Amor = Paixão + intimidade + comprometimento

A Teoria Triangular do Amor: Entendendo a Complexidade dos Vínculos

Falando de Amor na Psicologia 

A psicóloga Maristela em sua prática clínica utiliza a compreensão de Robert Sternberg (1986) sobre o amor , a Teoria Triangular do Amor que segundo este modelo, o amor pleno é sustentado por três pilares fundamentais: Paixão, Intimidade e Comprometimento.

Os Três Pilares do Amor

1. Paixão: O Desejo e a Atração

A paixão refere-se à atração física e ao desejo intenso. Biologicamente, é marcada pelo aumento de dopamina e noradrenalina, o que pode gerar uma redução do senso crítico e pensamentos obsessivos. Quando não correspondida, gera frustração; quando mútua, produz uma sensação de bem-estar indescritível, embora muitas vezes acompanhada pela ansiedade da perda.
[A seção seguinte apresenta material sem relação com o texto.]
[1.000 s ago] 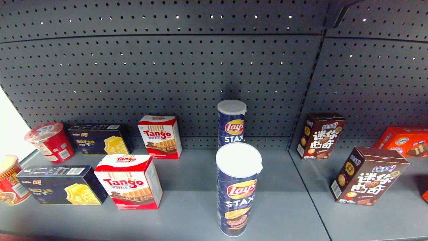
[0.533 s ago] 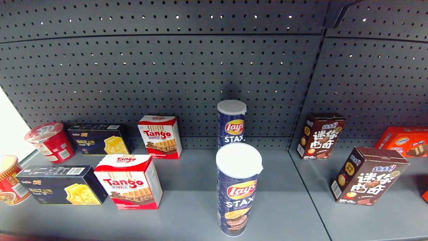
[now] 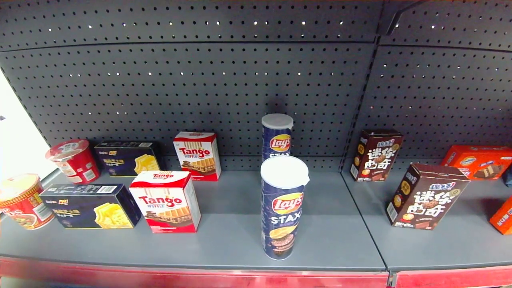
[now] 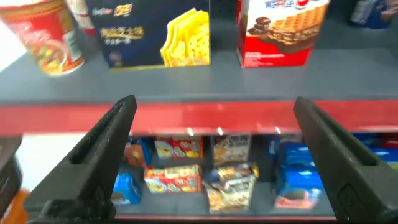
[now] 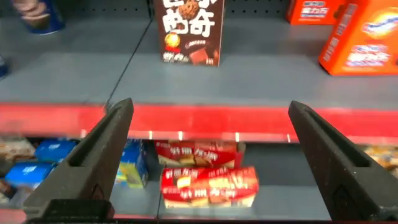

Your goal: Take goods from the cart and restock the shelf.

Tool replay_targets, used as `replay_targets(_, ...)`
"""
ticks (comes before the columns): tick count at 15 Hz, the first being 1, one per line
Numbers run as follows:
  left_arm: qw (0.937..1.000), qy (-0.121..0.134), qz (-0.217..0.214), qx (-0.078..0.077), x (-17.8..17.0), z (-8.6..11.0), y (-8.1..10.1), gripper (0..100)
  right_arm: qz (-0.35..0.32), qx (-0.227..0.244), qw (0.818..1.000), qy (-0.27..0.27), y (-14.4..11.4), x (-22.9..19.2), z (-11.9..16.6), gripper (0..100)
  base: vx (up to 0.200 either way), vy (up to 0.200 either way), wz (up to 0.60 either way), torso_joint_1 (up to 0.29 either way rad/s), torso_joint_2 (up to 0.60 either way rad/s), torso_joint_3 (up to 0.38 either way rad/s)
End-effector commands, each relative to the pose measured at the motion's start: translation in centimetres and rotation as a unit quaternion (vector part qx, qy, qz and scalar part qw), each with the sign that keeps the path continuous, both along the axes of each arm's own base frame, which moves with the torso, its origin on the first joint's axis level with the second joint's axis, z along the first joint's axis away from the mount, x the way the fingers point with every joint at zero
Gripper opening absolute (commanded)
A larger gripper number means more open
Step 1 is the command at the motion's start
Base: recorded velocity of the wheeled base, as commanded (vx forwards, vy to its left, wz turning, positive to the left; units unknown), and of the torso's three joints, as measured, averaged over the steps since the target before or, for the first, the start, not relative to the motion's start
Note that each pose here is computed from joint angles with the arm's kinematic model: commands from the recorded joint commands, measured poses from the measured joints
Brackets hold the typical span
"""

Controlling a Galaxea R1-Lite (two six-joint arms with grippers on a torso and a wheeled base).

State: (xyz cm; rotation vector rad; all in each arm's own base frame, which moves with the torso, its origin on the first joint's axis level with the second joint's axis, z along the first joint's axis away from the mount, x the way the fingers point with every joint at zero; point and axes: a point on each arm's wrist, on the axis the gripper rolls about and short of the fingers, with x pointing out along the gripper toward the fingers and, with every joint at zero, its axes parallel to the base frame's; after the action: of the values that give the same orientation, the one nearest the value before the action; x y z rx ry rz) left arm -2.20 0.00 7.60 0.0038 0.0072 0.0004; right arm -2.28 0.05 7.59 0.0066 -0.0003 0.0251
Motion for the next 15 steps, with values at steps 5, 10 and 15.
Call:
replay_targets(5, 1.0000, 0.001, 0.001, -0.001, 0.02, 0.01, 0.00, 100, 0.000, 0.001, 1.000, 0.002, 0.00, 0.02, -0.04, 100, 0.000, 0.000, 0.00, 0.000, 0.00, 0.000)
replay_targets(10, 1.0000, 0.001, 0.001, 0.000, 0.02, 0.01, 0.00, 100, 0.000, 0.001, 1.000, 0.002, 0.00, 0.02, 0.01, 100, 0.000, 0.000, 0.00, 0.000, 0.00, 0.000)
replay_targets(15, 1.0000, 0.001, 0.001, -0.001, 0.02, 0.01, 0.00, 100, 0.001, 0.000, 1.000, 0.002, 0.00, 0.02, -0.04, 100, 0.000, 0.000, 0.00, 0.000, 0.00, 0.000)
2. Intimidade: A Conexão Emocional

Diferente da intimidade erótica, a intimidade emocional é o "desnudar do coração". Envolve a capacidade de ser vulnerável, autêntico e de prever as necessidades do outro. É construída através da escuta ativa e do respeito à individualidade, permitindo que os pares se sintam compreendidos sem a necessidade de máscaras.

3. Comprometimento: A Decisão Consciente

O comprometimento é a escolha diária de investir no relacionamento, mesmo quando os picos de paixão oscilam. É estar presente "na alegria e na tristeza", oferecendo suporte nos momentos de vulnerabilidade e respeitando o tempo e os acordos mútuos.

Amor: Emoção ou Sentimento?

Pesquisas de Barbara Fredrickson (2013) sugerem que o amor pode ser visto como uma emoção — micromomentos de conexão e ressonância de positividade. Pela repetição dessas experiências e pela criação de memórias, ele se consolida como um sentimento maduro. No amor maduro, defeitos são tolerados e a relação torna-se mais pacífica e duradoura, livre de joguinhos emocionais.

Compreender como esses elementos se combinam ajuda a identificar as necessidades do casal e a fortalecer os laços. A psicoterapia oferece as ferramentas para equilibrar esses componentes, promovendo relacionamentos mais funcionais e satisfatórios.

Referências:
FREDRICKSON, B. Amor 2.0. Cia Ed. Nacional, 2013.
STERNBERG, R. J. A triangular theory of love. Psychological Review, 1986.